▶ **Exercise goal**: The listing below should be written out again word for word, please.

BEGIN Available data

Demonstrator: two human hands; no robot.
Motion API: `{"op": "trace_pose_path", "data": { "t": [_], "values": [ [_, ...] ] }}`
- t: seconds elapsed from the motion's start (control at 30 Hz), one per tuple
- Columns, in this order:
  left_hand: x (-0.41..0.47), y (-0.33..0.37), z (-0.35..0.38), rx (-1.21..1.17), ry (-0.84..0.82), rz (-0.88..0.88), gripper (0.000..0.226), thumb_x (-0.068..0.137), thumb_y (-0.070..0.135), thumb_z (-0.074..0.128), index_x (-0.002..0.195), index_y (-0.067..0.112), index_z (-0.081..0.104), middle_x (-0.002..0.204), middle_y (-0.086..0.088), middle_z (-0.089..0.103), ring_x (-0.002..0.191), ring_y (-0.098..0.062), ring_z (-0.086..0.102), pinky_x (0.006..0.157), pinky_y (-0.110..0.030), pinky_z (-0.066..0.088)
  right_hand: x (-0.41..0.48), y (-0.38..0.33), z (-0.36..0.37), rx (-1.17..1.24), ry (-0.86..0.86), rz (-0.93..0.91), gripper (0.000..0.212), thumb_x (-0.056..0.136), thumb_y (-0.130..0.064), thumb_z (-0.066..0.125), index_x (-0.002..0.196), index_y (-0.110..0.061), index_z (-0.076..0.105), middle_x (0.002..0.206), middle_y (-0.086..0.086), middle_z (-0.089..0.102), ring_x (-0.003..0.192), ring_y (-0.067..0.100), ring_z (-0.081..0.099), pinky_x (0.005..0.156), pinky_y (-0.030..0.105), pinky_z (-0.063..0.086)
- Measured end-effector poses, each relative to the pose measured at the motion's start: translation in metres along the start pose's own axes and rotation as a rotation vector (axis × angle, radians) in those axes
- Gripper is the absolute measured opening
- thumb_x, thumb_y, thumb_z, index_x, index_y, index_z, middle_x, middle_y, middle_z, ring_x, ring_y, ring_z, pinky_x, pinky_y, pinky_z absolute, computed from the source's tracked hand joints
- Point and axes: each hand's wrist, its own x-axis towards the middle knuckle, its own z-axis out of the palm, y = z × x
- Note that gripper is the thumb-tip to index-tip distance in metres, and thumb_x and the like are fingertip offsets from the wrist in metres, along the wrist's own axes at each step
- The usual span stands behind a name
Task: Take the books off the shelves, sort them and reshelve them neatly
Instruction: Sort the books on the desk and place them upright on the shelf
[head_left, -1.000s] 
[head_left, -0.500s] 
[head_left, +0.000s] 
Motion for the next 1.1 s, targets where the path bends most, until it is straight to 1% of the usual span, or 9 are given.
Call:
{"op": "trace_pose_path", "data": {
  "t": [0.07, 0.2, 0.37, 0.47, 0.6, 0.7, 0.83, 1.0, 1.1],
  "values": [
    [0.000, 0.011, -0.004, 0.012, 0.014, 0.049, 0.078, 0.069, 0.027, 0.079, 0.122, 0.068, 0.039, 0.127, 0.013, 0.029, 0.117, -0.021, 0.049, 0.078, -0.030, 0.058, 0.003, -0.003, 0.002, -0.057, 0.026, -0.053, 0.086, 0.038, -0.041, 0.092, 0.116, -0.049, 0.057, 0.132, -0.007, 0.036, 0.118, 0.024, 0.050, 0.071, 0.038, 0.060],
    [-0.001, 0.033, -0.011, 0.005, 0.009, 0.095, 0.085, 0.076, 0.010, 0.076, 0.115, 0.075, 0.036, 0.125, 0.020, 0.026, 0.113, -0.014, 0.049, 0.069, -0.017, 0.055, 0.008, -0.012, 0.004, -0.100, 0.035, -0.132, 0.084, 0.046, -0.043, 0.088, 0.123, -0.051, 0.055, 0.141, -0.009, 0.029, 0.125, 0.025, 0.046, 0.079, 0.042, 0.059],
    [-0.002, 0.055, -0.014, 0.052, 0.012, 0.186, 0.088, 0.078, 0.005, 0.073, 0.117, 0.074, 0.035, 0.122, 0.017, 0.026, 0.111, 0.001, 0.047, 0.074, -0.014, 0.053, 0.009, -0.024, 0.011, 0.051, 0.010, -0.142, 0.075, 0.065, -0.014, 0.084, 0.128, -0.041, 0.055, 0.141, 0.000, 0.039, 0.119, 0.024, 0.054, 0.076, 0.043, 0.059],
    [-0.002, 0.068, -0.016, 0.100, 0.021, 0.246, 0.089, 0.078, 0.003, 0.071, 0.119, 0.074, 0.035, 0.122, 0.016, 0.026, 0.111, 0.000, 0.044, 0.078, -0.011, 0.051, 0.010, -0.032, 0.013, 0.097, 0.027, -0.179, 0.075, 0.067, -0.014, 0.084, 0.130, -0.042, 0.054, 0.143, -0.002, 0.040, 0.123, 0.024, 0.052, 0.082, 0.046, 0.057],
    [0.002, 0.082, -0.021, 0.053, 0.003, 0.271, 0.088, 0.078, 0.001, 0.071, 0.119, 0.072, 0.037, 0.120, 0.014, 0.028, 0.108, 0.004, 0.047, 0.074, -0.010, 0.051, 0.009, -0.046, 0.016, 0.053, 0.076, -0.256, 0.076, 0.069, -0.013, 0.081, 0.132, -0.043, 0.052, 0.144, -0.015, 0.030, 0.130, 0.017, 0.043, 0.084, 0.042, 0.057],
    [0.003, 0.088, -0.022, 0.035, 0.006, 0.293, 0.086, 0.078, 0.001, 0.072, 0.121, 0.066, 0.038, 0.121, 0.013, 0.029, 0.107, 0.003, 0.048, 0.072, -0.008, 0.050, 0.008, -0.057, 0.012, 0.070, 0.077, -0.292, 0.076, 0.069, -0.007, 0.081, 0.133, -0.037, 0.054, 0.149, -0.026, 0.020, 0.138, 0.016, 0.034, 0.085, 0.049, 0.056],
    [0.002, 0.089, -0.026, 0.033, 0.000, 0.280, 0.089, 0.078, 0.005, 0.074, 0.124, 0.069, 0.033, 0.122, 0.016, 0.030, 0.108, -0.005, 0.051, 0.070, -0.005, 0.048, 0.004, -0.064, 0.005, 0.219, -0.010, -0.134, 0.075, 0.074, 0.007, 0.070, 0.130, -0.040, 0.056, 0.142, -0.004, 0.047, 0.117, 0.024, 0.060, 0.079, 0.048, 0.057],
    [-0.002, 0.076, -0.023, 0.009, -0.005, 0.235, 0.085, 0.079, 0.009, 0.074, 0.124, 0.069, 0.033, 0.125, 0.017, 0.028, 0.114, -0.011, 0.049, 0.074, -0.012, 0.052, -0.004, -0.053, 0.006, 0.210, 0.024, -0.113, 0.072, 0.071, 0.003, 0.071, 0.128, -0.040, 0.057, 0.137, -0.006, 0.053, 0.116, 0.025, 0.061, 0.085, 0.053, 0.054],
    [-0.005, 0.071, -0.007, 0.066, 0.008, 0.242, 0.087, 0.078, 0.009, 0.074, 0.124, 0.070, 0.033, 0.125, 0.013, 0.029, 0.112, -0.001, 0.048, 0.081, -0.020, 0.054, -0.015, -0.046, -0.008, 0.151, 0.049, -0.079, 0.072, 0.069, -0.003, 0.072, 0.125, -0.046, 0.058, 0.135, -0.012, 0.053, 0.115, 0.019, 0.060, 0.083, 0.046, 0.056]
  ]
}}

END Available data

▶ **Answer below**:
Demonstrator: two human hands; no robot.
Motion API: `{"op": "trace_pose_path", "data": { "t": [_], "values": [ [_, ...] ] }}`
- t: seconds elapsed from the motion's start (control at 30 Hz), one per tuple
- Columns, in this order:
  left_hand: x (-0.41..0.47), y (-0.33..0.37), z (-0.35..0.38), rx (-1.21..1.17), ry (-0.84..0.82), rz (-0.88..0.88), gripper (0.000..0.226), thumb_x (-0.068..0.137), thumb_y (-0.070..0.135), thumb_z (-0.074..0.128), index_x (-0.002..0.195), index_y (-0.067..0.112), index_z (-0.081..0.104), middle_x (-0.002..0.204), middle_y (-0.086..0.088), middle_z (-0.089..0.103), ring_x (-0.002..0.191), ring_y (-0.098..0.062), ring_z (-0.086..0.102), pinky_x (0.006..0.157), pinky_y (-0.110..0.030), pinky_z (-0.066..0.088)
  right_hand: x (-0.41..0.48), y (-0.38..0.33), z (-0.36..0.37), rx (-1.17..1.24), ry (-0.86..0.86), rz (-0.93..0.91), gripper (0.000..0.212), thumb_x (-0.056..0.136), thumb_y (-0.130..0.064), thumb_z (-0.066..0.125), index_x (-0.002..0.196), index_y (-0.110..0.061), index_z (-0.076..0.105), middle_x (0.002..0.206), middle_y (-0.086..0.086), middle_z (-0.089..0.102), ring_x (-0.003..0.192), ring_y (-0.067..0.100), ring_z (-0.081..0.099), pinky_x (0.005..0.156), pinky_y (-0.030..0.105), pinky_z (-0.063..0.086)
- Measured end-effector poses, each relative to the pose measured at the motion's start: translation in metres along the start pose's own axes and rotation as a rotation vector (axis × angle, radians) in those axes
- Gripper is the absolute measured opening
- thumb_x, thumb_y, thumb_z, index_x, index_y, index_z, middle_x, middle_y, middle_z, ring_x, ring_y, ring_z, pinky_x, pinky_y, pinky_z absolute, computed from the source's tracked hand joints
- Point and axes: each hand's wrist, its own x-axis towards the middle knuckle, its own z-axis out of the palm, y = z × x
- Note that gripper is the thumb-tip to index-tip distance in metres, and thumb_x and the like are fingertip offsets from the wrist in metres, along the wrist's own axes at each step
- The usual span stands behind a name
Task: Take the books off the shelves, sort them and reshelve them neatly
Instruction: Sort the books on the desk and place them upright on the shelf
[head_left, -1.000s] 
[head_left, -0.500s] 
[head_left, +0.000s] 
Motion for the next 1.1 s, targets where the path bends most, until it is straight to 1% of the usual span, or 9 are given.
Call:
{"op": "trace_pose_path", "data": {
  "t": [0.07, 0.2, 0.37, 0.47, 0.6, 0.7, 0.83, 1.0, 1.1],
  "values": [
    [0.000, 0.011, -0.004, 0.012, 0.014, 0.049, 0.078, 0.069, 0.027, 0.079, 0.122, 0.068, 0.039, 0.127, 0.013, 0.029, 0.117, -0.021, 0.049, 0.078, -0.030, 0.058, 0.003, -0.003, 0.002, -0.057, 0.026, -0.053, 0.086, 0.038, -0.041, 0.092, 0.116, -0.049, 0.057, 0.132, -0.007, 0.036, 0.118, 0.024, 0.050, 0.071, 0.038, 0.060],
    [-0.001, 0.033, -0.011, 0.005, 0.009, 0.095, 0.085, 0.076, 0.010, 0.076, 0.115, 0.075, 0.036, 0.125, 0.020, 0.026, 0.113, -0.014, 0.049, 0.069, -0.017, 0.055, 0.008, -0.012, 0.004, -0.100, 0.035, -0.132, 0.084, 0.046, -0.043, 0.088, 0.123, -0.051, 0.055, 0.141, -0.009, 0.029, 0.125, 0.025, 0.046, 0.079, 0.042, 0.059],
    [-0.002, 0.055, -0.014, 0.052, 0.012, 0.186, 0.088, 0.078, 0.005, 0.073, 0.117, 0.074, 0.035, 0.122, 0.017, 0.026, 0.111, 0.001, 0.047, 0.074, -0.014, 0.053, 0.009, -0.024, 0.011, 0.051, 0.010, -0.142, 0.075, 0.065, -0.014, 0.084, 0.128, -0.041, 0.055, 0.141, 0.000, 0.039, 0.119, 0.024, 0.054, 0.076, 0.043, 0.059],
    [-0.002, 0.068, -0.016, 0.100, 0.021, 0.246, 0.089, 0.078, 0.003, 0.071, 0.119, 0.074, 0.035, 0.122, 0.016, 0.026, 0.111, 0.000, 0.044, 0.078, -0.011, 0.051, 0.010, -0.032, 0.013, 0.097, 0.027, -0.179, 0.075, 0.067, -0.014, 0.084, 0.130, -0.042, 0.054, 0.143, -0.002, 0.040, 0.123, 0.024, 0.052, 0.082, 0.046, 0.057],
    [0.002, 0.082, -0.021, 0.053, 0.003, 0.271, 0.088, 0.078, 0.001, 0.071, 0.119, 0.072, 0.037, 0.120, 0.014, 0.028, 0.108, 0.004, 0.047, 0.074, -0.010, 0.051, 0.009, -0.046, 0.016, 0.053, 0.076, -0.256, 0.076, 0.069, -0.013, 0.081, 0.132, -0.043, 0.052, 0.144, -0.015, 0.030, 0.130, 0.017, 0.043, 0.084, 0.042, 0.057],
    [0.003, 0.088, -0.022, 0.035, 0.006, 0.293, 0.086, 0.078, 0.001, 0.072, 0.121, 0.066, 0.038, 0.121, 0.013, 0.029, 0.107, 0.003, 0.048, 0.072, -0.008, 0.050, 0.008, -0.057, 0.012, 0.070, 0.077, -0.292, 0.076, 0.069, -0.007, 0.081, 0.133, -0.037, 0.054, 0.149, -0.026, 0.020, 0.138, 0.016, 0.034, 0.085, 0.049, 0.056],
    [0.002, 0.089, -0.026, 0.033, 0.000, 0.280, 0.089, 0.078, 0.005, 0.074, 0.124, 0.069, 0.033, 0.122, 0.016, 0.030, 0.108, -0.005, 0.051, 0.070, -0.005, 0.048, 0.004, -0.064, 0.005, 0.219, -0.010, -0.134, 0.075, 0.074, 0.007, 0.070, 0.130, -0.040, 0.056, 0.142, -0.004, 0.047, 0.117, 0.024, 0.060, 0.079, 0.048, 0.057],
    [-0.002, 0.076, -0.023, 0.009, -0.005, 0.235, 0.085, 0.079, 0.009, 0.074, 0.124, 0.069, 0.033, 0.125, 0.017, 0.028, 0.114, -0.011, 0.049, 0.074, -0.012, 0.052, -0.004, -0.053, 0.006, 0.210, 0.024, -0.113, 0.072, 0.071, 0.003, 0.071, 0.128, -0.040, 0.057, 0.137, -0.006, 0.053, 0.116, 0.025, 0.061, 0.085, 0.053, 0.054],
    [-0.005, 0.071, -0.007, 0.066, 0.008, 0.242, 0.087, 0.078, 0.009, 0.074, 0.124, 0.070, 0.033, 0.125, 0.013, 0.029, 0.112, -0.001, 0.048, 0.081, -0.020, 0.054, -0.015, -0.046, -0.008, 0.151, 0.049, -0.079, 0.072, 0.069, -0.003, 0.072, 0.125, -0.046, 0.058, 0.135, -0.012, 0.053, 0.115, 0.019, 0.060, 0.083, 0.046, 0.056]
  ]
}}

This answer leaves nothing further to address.